É assim que o dinamismo, partindo de sua imensa massa de energias cósmicas, se torna mais exíguo, embora de qualidade superior; pois que ele — nesse ponto da evolução — não regula mais os astros, mas sim a vida, que é fenômeno muito mais evoluído pela complexidade de movimentos, por um dinamismo agora dirigido pela inteligência, coordenado aos objetivos desta e por ela dominado, e que, assim se libertou do determinismo que lhe era próprio nos planos inferiores. Conquista de autonomia de movimento, que se liberta cada vez mais da escravidão daquele determinismo, tornando-se cada vez mais livre e conscientemente apto ao trabalho — agora bem diferente — de construir a vida.
A matéria como a energia, os átomos como os astros, representam movimentos poderosos e velozes. Mas átomos e astros não os dirigem, e sim os sofrem. Manifesta-se a evolução como uma conquista de individual independência de movimento, como uma libertação do determinismo das leis dinâmicas e daquilo que aparece como estaticidade da matéria.
Na passagem da matéria à energia, assistimos a uma primeira libertação do movimento fechado nas trajetórias circulares do átomo, que assim se expandem por transmissão ondulatória. Neste ponto de evolução, o mundo inorgânico da matéria, chegado à fase energia, impelido pelo íntimo impulso ascensional, quebrou e abriu os sistemas atômicos fechados em si mesmos, e deles lançou o dinamismo nos espaços, em forma livre, de onda. Libertação apenas de trajetória, para projetar-se para todos os lados, mas ainda nenhuma superação do determinismo das leis da matéria, porque a energia não conquistou nenhum domínio sobre o próprio movimento nem possui liberdade para dirigi-lo. Como a matéria, a energia deve obedecer cegamente à sua lei, mesmo que isto se passe de forma diversa, já que o movimento não esta‘ mais fechado em si mesmo.
E nessa altura da subida que intervém o impulso telefinalístico. Abandonado a si mesmo, já o dissemos, seguindo o seu caminho, o mundo dinâmico chegaria a uma ordem final sua, em que, atingido o completo nivelamento das diferenças energéticas, se alcança o zero absoluto dinâmico, que é a anulação do movimento numa estase final, em que, no equilíbrio atingido pela entropia, cessam todas as manifestações energéticas de nosso universo.
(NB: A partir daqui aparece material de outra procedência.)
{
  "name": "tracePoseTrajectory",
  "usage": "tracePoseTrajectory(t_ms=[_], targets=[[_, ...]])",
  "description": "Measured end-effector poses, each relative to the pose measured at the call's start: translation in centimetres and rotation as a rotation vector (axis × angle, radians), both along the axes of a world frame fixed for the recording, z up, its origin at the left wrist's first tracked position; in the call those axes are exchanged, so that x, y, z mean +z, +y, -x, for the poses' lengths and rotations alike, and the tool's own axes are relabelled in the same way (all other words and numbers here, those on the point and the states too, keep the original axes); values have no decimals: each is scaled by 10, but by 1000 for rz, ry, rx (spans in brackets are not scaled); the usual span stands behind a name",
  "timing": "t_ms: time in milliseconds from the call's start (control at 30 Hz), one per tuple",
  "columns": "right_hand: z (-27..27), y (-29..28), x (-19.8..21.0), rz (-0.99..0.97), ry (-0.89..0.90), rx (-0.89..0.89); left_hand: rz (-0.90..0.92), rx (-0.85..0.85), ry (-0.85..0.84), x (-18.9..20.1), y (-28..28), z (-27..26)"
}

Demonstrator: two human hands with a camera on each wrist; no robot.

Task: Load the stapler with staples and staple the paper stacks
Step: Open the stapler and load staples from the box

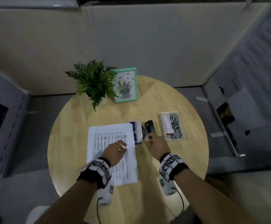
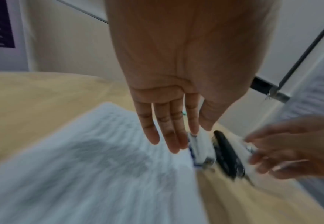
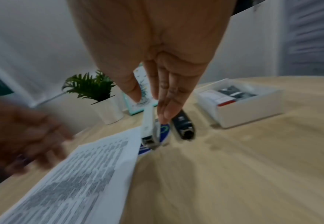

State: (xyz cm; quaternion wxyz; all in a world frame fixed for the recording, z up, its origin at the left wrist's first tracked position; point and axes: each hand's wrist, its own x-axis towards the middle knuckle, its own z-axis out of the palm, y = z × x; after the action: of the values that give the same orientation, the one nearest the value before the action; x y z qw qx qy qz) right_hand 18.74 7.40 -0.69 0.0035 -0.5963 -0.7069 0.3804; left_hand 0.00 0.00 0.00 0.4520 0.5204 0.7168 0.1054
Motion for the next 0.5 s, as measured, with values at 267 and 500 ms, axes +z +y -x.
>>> tracePoseTrajectory(t_ms=[267,500], targets=[[63,49,-57,53,-205,19,-19,237,-36,-35,85,-17],[62,62,-64,162,-124,-32,97,428,-176,-59,103,-15]])
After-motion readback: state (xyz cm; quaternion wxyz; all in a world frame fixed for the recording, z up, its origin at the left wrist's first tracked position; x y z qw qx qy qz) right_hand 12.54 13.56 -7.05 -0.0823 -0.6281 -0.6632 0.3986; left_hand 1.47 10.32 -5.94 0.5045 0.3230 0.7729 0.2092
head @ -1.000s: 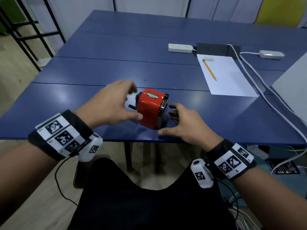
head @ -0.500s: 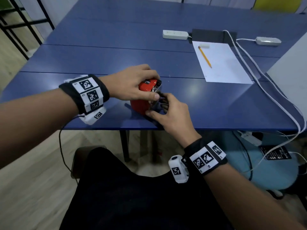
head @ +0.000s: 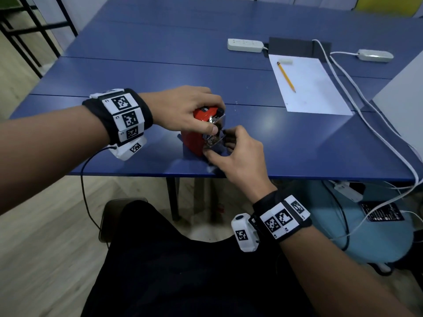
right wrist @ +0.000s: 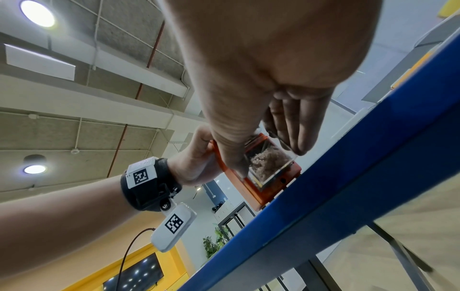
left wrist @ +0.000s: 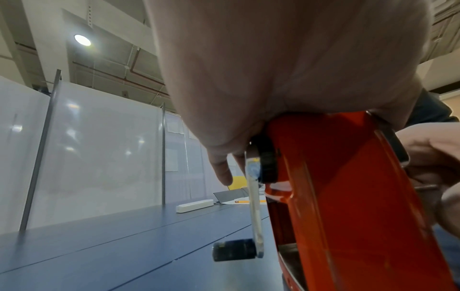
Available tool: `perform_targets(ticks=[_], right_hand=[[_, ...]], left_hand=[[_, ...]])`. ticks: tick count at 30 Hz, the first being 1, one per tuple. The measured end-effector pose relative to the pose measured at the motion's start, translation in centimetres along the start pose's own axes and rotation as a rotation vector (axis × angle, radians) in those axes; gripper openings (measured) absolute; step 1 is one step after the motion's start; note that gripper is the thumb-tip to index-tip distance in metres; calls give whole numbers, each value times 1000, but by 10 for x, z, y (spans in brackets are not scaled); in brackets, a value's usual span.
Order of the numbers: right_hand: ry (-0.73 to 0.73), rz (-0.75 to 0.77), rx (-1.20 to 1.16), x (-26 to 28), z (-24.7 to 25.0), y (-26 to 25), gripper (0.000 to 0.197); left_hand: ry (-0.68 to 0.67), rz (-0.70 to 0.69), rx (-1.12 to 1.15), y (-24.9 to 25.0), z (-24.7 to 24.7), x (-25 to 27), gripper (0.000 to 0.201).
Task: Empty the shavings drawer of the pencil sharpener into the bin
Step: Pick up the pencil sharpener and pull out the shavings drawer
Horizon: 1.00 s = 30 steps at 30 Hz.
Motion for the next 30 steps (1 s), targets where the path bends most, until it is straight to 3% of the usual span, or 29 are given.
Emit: perform_targets(ticks=[8,12,17,26,30], right_hand=[[-18,15,21,6,6,0,75],[-62,24,61,1,-2,-11,101],[-20,22,95,-3,-8,-16,71],[4,27,148,14,9,-1,75],[10,4,143,24,23,13,73]], left_hand=[[-14,2,2,-2,-1,-1,58],[5,4,8,-2,-2,-1,58],[5,4,-2,-2,-2,-1,57],[5,-11,-5,0,-1,1,59],[-28,-26,-9,-3,0,3,80]])
Point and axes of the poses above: each hand's wrist, its own x-axis away from the middle knuckle, its own z-axis out of the back of the hand, y = z × x, the point moved 9 cm from there along -x, towards the middle knuckle, and after that the axes turned 7 degrees about -y, right-handed, at the moved point
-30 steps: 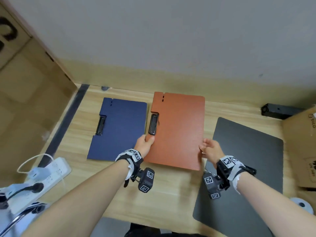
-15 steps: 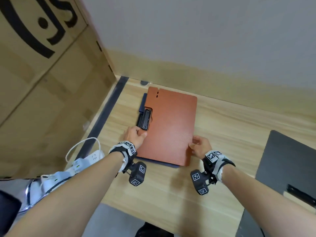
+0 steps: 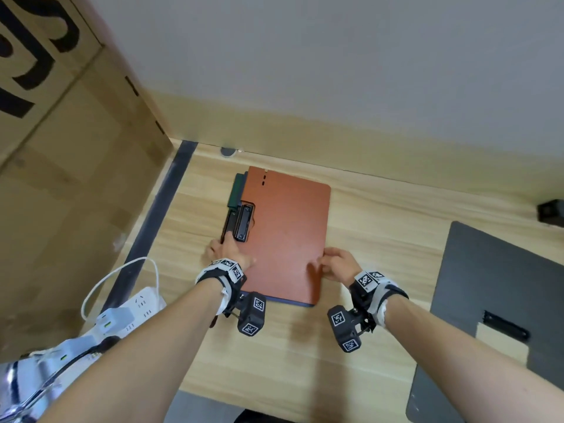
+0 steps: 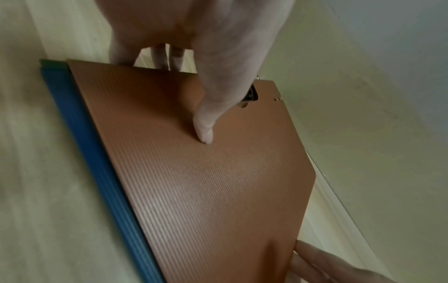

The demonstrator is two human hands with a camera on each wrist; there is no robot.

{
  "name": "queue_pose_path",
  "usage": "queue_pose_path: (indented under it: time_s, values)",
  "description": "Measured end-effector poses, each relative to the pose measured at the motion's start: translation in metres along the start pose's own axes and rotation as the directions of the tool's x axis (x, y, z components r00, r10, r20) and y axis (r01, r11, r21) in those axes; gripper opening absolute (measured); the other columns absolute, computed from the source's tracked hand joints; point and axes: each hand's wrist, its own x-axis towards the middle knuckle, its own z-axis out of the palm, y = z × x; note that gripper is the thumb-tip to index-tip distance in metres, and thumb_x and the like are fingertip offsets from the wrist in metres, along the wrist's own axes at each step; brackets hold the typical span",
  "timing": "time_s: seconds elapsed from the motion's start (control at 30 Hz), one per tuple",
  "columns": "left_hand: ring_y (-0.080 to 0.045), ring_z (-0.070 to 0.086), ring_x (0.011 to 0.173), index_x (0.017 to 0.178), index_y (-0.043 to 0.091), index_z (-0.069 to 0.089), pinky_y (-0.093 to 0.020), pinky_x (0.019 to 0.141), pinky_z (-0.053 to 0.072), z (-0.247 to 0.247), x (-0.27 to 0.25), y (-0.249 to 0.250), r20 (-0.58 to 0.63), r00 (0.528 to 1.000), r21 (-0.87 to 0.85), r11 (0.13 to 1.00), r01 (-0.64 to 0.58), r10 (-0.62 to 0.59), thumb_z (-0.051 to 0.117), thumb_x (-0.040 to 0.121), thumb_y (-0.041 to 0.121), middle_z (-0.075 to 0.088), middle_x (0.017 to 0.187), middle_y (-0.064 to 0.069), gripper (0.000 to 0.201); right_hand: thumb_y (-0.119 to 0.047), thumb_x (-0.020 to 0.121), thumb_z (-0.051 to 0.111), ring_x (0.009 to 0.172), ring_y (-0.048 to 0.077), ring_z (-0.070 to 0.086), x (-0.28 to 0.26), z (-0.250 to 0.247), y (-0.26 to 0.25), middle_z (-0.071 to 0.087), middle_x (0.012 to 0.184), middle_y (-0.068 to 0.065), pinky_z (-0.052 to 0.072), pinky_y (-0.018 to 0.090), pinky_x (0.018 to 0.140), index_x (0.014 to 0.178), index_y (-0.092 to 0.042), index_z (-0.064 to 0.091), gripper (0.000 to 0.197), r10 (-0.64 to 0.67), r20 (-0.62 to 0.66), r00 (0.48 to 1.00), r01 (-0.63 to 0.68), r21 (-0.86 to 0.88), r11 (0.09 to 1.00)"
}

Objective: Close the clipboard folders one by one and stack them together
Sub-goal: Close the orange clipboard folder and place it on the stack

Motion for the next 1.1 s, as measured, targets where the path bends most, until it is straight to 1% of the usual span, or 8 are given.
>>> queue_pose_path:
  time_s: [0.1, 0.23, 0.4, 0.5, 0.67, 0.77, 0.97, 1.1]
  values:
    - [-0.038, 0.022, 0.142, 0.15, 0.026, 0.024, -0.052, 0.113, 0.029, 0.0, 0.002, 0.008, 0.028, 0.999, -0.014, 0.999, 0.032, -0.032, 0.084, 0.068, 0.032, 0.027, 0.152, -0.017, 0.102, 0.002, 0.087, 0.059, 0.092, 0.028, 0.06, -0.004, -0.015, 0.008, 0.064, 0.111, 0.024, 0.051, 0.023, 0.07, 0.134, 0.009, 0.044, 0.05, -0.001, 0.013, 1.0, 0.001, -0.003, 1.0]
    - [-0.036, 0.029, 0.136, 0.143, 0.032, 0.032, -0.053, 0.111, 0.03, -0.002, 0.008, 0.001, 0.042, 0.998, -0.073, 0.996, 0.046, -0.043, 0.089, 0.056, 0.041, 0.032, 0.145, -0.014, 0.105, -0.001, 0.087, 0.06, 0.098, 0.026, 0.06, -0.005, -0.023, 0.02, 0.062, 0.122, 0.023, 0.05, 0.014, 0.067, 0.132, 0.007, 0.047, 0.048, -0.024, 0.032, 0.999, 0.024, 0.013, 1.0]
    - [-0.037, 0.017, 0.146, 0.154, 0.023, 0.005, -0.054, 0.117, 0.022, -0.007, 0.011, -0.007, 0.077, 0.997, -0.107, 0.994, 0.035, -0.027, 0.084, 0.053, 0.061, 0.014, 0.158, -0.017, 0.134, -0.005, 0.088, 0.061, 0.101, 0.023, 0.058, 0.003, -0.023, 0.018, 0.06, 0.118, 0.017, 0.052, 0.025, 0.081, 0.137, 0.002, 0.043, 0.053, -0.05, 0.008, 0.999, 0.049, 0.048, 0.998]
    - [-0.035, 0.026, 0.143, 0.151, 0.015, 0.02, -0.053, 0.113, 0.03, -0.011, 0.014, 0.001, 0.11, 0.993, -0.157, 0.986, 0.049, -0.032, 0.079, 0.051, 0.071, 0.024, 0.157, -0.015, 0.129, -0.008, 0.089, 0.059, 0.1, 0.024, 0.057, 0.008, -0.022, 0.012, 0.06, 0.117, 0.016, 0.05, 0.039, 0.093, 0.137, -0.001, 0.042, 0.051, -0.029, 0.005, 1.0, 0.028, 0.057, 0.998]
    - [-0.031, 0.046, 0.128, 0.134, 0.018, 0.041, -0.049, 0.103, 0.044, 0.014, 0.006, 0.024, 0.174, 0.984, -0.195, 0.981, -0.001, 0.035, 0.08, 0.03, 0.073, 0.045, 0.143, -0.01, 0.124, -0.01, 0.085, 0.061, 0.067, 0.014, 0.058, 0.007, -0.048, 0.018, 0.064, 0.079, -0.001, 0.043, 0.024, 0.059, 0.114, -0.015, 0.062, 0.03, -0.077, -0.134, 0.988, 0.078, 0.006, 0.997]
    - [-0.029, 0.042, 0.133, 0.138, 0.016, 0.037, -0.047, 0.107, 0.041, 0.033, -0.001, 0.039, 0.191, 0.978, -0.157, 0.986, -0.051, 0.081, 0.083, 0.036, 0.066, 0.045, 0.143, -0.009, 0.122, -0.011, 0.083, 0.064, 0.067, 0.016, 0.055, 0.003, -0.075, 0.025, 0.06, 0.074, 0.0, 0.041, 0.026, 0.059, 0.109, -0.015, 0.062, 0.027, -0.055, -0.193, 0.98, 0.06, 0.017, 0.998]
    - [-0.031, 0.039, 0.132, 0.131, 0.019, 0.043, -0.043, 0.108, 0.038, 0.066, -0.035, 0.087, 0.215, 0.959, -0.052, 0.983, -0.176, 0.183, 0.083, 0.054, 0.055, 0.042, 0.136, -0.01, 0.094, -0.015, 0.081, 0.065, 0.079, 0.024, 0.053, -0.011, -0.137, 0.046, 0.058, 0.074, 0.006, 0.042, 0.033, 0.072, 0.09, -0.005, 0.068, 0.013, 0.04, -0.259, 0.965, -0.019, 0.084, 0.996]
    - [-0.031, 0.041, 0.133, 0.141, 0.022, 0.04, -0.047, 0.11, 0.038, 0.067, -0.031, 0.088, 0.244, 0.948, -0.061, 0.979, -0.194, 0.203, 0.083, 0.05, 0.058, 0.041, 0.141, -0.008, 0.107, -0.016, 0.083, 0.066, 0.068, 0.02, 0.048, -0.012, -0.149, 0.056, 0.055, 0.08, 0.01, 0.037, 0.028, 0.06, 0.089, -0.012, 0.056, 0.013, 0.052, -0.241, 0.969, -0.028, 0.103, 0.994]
Mas a evolução não se deixa arrastar por essa estrada, que seria a conseqüência lógica das causas presentes no fenômeno. Ao contrário, introduz nele outras novas, inéditas, desviando-o para seus fins que são completamente diferentes. Assim a vida se inicia e a subida toma outra direção. Aquele movimento que tende a anular-se de um lado, reaparece sob forma diversa do outro.
Na irritabilidade da célula, primeira forma de vida, aparece um início de conquista do movimento de forma autônoma: movimentos mínimos e lentos, (que são eles diante dos de um meteorito), mas dependentes da vontade do sujeito. Os movimentos precedentes continuam a girar cegos no íntimo dos átomos componentes, mas são tomados numa escala maior, em movimentos de que o ser não é efeito, como na matéria, mas é causa, como na vida. Começa, então, com a evolução, uma espécie de luta na libertação contra as leis físicas. As árvores se erguem, vencendo as leis da gravidade; os animais conquistam por terra, por água, pelo ar, seus meios independentes de locomoção, adaptando à sua vontade, as leis físicas para utilidade própria. Assim, como antes se pensava na descoberta das Américas, agora se pensa nas viagens interplanetárias. Assim se manifesta, em realizações cada vez mais poderosas, aquele impulso de libertação que leva o ser a apoderar-se do movimento para a conquista do espaço. Este é assim cada vez mais dominado, até que, chegando a evolução à fase pensamento e espírito, essa dimensão espacial será superada definitivamente com a do tempo, atingindo, para além delas, outras superiores. Então, o espírito, livre da matéria, poderá gozar, sem esforço, de um movimento próprio gratuito e ilimitado, como é o dos corpos celestes. Com a diferença de que o espírito não é um escravo cego do movimento, como aqueles corpos, mas senhor consciente.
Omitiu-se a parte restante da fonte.